Archives of Rehabilitation Research and Clinical Translation (Sep 2024)

Applying a Motivational Instructional Design Model to Stroke Rehabilitation: A Feasibility Study on Occupational and Swallowing Therapies

  • Kazuaki Oyake, PT, PhD,
  • Shota Watanabe, OT, MSc,
  • Ayano Takeuchi, ST, BSc,
  • Taiki Yoshida, OT, PhD,
  • Takashi Shigematsu, MD, PhD,
  • Yuuki Natsume, ST, BSc,
  • Shigeki Tsuzuku, MD, PhD,
  • Kunitsugu Kondo, MD, PhD,
  • Ichiro Fujishima, MD, PhD,
  • Yohei Otaka, MD, PhD,
  • Satoshi Tanaka, PhD

Journal volume & issue
Vol. 6, no. 3
p. 100344

Abstract

Read online

Objective: To investigate the feasibility of poststroke interventions using a motivational instructional design model with occupational therapy (OT) and swallowing therapy (ST) and the model's potential physical and mental health effects. Design: An open-label, single-arm, feasibility study on the Attention, Relevance, Confidence, and Satisfaction model. Setting: Two convalescent rehabilitation wards. Participants: Twenty-five patients with stroke (N=25) (19 men; mean age, 62.4±11.9y; 61.9±36.8d from the first stroke) were recruited. Interventions: Twelve participants received a motivational approach based on the Attention, Relevance, Confidence, and Satisfaction model during OT (OT group), and 13 received it during ST (ST group). The intervention lasted 40-60 minutes daily, 5 days weekly, for 4 weeks. Main Outcome Measures: The primary outcomes included the dropout rate, an adverse event, and the participants’ acceptability of the intervention. Paretic arm function was assessed in the OT group; swallowing ability was assessed in the ST group; and activities of daily living, depressive symptoms, and apathy were assessed in both groups. Results: No participants dropped out of the intervention or experienced an adverse event.
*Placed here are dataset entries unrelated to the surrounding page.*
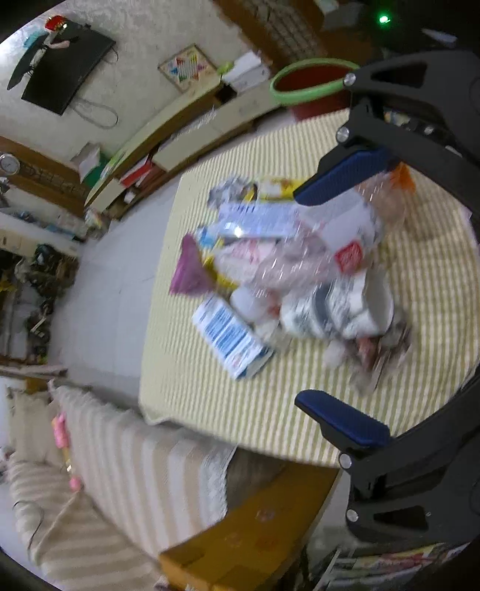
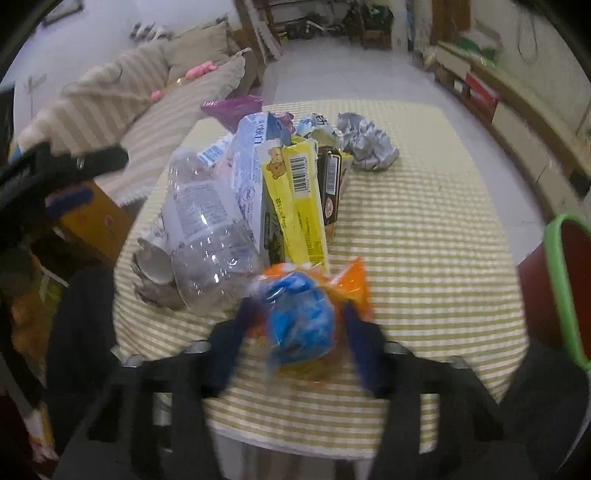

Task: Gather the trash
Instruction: 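Grasp the blue-orange snack wrapper with the right gripper, then grasp the clear plastic bottle with the left gripper while the right gripper holds the wrapper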

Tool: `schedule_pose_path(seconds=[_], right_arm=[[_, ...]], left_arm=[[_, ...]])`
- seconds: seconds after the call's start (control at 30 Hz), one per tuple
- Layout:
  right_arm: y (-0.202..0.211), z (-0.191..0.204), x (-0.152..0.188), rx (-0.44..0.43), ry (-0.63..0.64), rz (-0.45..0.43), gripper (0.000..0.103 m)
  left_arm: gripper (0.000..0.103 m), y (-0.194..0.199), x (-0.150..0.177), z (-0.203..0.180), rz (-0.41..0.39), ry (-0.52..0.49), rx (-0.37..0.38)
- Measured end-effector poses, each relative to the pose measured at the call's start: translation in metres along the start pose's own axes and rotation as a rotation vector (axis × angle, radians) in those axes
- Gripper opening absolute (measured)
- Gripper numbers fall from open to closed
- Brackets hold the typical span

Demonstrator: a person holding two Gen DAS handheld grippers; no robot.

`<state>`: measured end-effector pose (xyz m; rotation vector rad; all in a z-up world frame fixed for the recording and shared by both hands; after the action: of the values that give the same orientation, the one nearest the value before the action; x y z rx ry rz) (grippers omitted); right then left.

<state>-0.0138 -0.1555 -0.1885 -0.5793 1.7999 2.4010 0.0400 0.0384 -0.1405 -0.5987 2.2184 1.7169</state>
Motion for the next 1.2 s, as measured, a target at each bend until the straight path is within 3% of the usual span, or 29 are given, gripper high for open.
schedule_pose_path(seconds=[0.3,0.43,0.7,0.8,1.07,1.13,1.2], right_arm=[[0.036,-0.038,-0.01,0.052,-0.074,-0.108,0.042],[0.038,-0.046,-0.011,0.045,-0.096,-0.125,0.042],[0.03,-0.037,-0.009,0.032,-0.098,-0.116,0.043],[0.03,-0.035,-0.01,0.03,-0.098,-0.119,0.043],[0.04,-0.033,-0.011,0.009,-0.09,-0.156,0.043],[0.042,-0.035,-0.011,0.003,-0.09,-0.171,0.043],[0.042,-0.035,-0.011,-0.003,-0.091,-0.175,0.043]], left_arm=[[0.096,-0.023,0.015,-0.042,0.121,0.04,0.237],[0.082,-0.045,0.019,-0.049,0.19,0.06,0.218],[0.079,-0.071,0.013,-0.045,0.231,0.077,0.164],[0.07,-0.074,0.011,-0.048,0.237,0.08,0.175],[0.066,-0.06,0.017,-0.048,0.193,0.047,0.178],[0.056,-0.052,0.016,-0.046,0.171,0.038,0.164],[0.053,-0.044,0.014,-0.046,0.149,0.031,0.146]])
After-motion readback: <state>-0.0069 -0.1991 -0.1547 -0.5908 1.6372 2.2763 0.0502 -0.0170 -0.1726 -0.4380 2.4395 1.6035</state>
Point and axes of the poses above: each gripper's, at about its wrist camera, not at the fingertips, and y roughly against the way its jaws point, z to its left, x to its underside, the point moved 5 cm from there along -y, roughly the way its jaws point, and after that the axes turned 8 degrees about z, right-handed, at the moved point
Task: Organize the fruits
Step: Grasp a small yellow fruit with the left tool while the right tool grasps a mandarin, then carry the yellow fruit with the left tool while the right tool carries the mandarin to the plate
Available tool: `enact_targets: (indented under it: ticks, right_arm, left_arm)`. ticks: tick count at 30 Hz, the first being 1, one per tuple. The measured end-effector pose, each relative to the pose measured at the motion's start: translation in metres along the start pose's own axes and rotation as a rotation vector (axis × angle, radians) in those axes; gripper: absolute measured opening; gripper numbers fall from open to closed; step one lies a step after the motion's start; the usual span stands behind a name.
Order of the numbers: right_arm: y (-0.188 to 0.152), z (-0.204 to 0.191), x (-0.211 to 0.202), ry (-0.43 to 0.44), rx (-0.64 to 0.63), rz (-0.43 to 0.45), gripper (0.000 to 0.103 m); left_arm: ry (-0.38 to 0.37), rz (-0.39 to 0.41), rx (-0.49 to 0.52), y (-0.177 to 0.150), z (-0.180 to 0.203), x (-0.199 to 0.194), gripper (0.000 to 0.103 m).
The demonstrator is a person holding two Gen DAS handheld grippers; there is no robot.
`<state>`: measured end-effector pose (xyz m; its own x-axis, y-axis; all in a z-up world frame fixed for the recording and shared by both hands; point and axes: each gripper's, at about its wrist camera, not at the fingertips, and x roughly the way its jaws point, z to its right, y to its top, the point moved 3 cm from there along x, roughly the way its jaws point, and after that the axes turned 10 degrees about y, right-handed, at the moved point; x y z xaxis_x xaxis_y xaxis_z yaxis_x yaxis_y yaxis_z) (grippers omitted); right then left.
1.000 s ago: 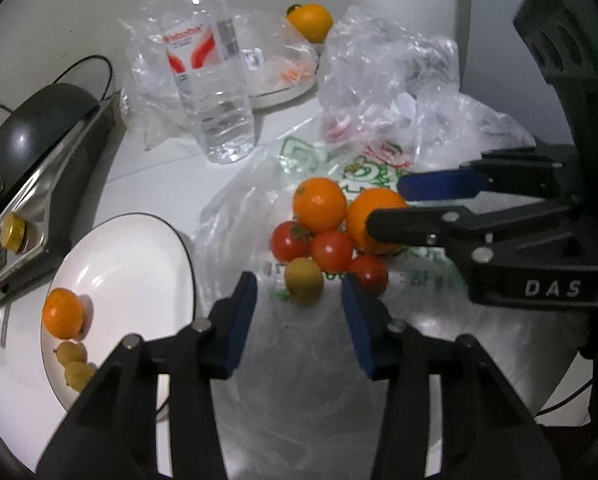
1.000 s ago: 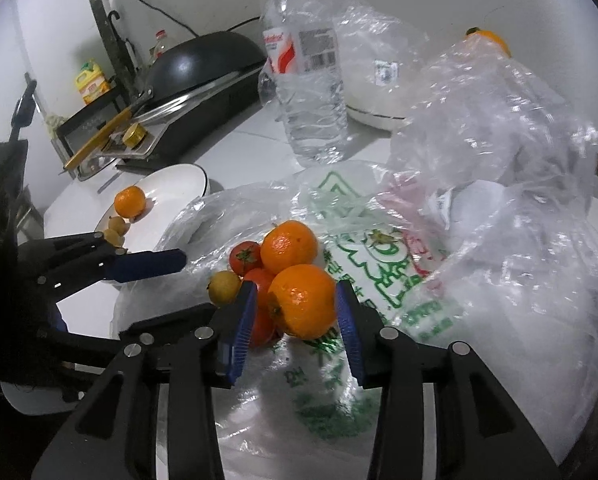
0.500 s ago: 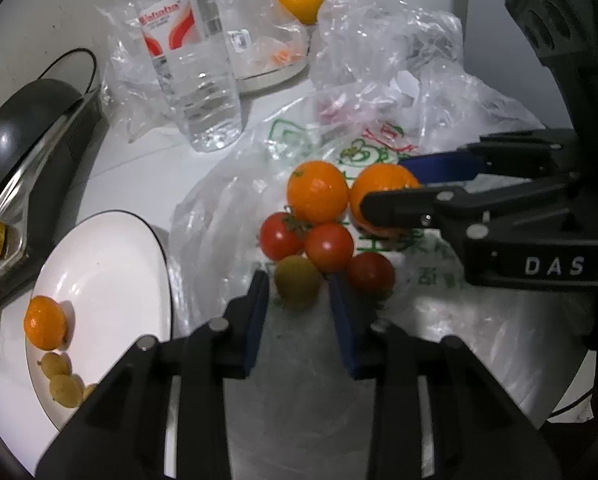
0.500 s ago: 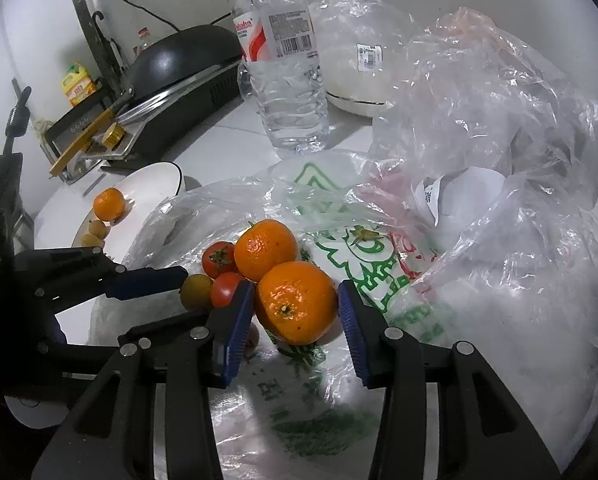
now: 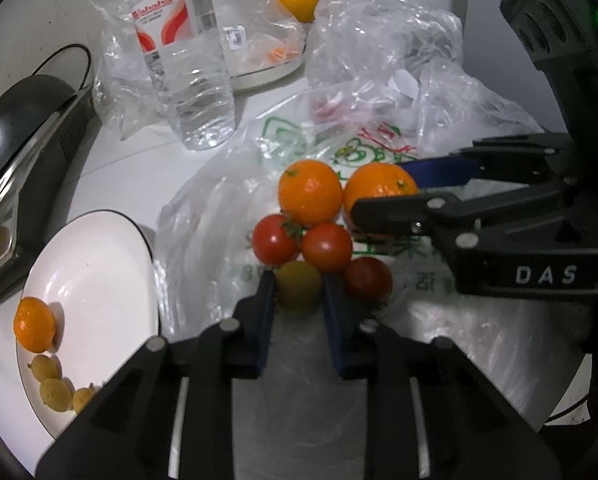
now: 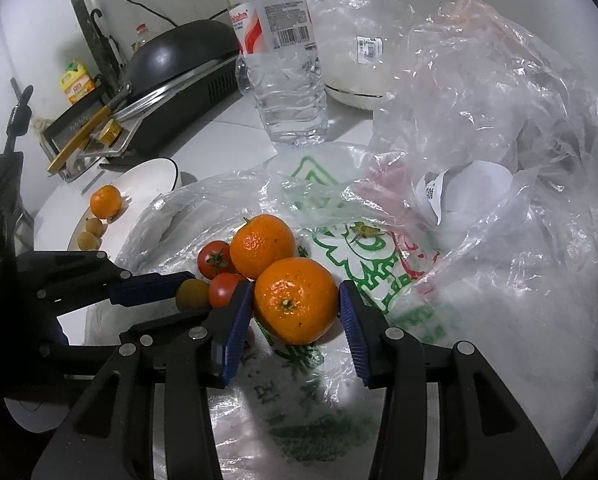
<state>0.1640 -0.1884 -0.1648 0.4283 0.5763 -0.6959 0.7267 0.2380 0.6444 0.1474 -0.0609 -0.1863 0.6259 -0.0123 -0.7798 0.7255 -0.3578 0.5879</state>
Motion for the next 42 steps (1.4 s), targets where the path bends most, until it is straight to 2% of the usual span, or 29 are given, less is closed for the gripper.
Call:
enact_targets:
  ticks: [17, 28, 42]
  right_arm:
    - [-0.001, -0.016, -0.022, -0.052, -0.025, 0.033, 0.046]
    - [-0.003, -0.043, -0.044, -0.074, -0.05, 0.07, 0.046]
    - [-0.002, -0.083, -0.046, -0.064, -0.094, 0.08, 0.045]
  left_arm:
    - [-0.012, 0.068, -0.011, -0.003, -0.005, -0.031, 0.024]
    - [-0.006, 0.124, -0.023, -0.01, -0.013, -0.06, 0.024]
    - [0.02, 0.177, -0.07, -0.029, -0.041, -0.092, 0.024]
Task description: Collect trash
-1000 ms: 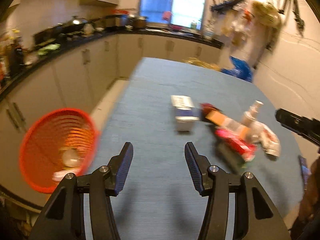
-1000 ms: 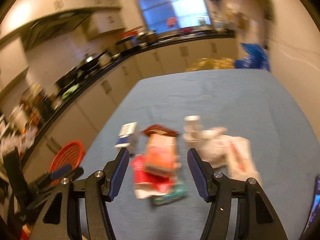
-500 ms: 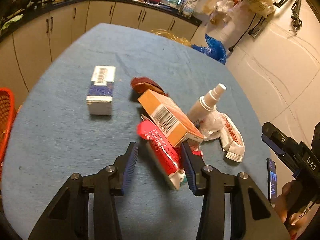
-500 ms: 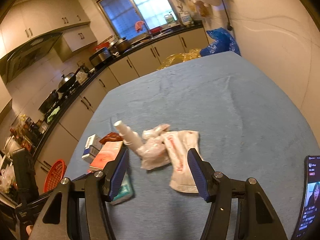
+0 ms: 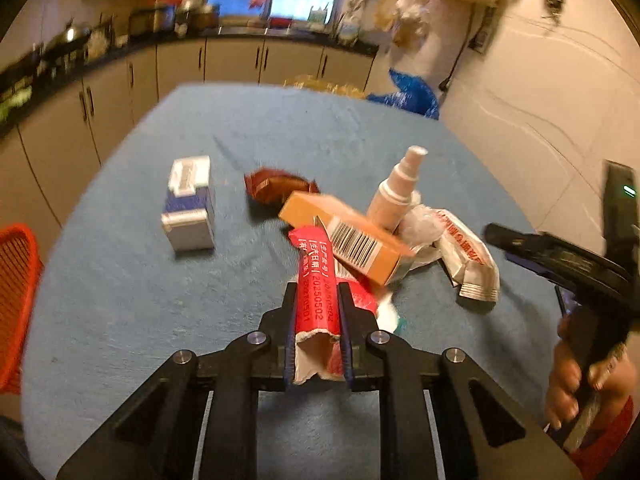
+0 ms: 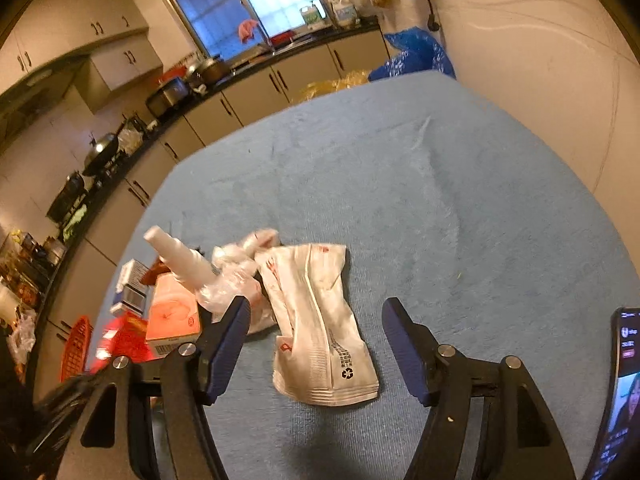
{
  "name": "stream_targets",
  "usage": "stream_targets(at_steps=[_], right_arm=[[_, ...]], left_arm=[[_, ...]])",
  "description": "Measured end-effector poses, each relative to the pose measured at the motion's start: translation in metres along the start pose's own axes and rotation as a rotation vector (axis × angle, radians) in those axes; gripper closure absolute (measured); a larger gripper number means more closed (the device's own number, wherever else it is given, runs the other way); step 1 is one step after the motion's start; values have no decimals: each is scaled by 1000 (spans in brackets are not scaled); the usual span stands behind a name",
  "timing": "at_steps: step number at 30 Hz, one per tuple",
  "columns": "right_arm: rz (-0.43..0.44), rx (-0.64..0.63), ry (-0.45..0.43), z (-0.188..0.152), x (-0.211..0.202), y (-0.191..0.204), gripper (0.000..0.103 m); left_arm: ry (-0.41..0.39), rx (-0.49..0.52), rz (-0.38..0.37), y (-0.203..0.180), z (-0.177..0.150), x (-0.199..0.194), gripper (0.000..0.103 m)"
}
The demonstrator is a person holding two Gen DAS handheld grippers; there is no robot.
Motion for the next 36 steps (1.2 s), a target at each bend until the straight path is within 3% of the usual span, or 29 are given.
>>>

Twenty-one participants (84%) were satisfied with the intervention, and 19 (76%) hoped to continue receiving it. The OT group showed statistically significant improvements in paretic arm function and activities of daily living (Cohen's r=0.68-0.77), whereas the ST group improved in swallowing ability, activities of daily living, and depressive symptoms (Cohen's r=0.62-0.85). Conclusions: The interventions using the motivational instructional model with OT and ST were feasible and could improve poststroke paretic arm function, swallowing ability, and activities of daily living after stroke.